I have it.
Big style.
You know what I am talking about don't you ladies? The red swirling mist that descends once a month or so, turning you from a perfectly, sane, rational, (semi) intelligent woman to a screaming, wailing fishwife-come-banshee.
Just the very sound of someone so much as breathing within a 25 metre radius of me is enough to set me off. Children screeching, dogs yapping, even people daring to make friendly conversation with me - they all get short shrift.
Today I very nearly rabbit-punched a woman in front of me in the supermarket for taking too long to find her purse. I'm only half-joking.
Yes people. I have severe PMT.
I know it affects most people at one time or another but once every few months it really affects me. Sure, I get slightly crabby most months - Mr M gives me the benefit of the doubt, takes everything I say with pinch of salt and knows that in a day or two things will improve but this is different. Way different. When this particular type of red mist descends the anger that I feel inside at the most minor of irritations is incredible, even by my standards. I turn into an uber-bitch. I'm fully aware of it, and so is Mr M who keeps a safe distance in case a knife should be thrown at his noggin or he gets a smack on the head from a heavy based wok, because I have admitted in the past that I have this irrational urge to lash out.
The poor children are obviously on the receiving end too, when even the silly behaviour that is customary in young children (and in any other circumstances, cute) can send me round the twist and I'm sure they wonder who put the spoonful of CRAZY into mummy's tea that morning, but on the whole they ride it out pretty well. Which is lucky really. I couldn't really cope with a mutiny on my hands today.

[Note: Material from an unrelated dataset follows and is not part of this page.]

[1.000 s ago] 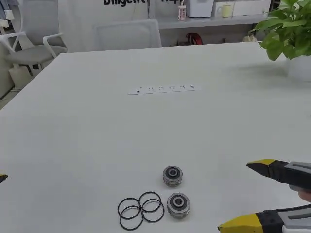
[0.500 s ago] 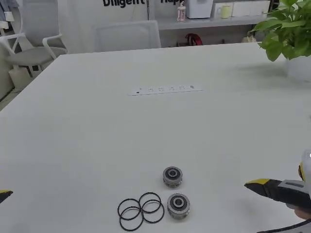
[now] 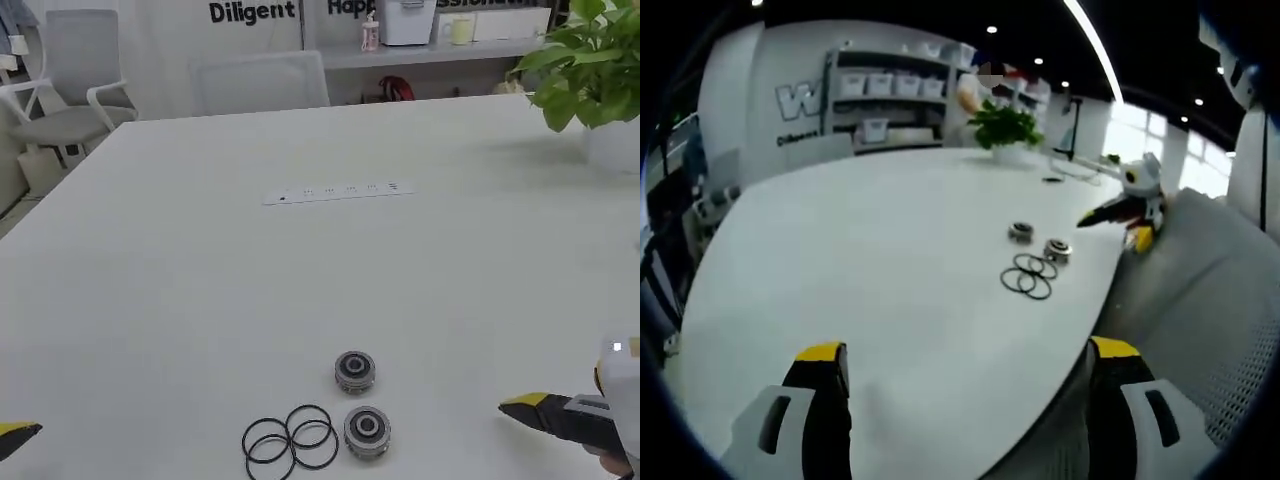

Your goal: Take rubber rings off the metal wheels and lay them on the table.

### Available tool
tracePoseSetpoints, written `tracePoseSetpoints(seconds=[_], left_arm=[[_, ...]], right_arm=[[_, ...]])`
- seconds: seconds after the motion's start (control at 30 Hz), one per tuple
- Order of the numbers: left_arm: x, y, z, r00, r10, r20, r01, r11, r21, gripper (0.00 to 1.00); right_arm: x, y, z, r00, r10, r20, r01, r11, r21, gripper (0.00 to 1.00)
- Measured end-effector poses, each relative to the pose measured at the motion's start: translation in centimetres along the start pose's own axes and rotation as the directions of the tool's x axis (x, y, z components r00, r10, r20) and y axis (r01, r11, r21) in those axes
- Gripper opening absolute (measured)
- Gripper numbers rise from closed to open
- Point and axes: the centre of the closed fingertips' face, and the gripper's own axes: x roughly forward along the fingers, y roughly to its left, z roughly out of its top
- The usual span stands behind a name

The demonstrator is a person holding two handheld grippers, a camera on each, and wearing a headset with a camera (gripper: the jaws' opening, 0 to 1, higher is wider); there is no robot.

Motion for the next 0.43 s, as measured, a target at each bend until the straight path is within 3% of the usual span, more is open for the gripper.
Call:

All joking aside, it's a horrible way to feel and I feel wretched that I have no control over these feelings and emotions that I inflict on my loved ones. Some days I feel a huge weight is crushing my chest and I suffer from irrational anxiety. You know, when you feel like you're doomed, or something terrible is going to happen. On the upside, I know that in a week or so this will have passed - it's only temporary insanity but I do wish I didn't have to go through this every month or so. It wasn't always this way, it's only after having my second child that I even started displaying symptoms of PMT but the thought of years and years of this ahead of me? That's pretty sad.
I know I am not alone in suffering from "The Rage" so big love to anyone else there who needs it, and know that you are also not alone in wanting to seriously maim your husband every now and again.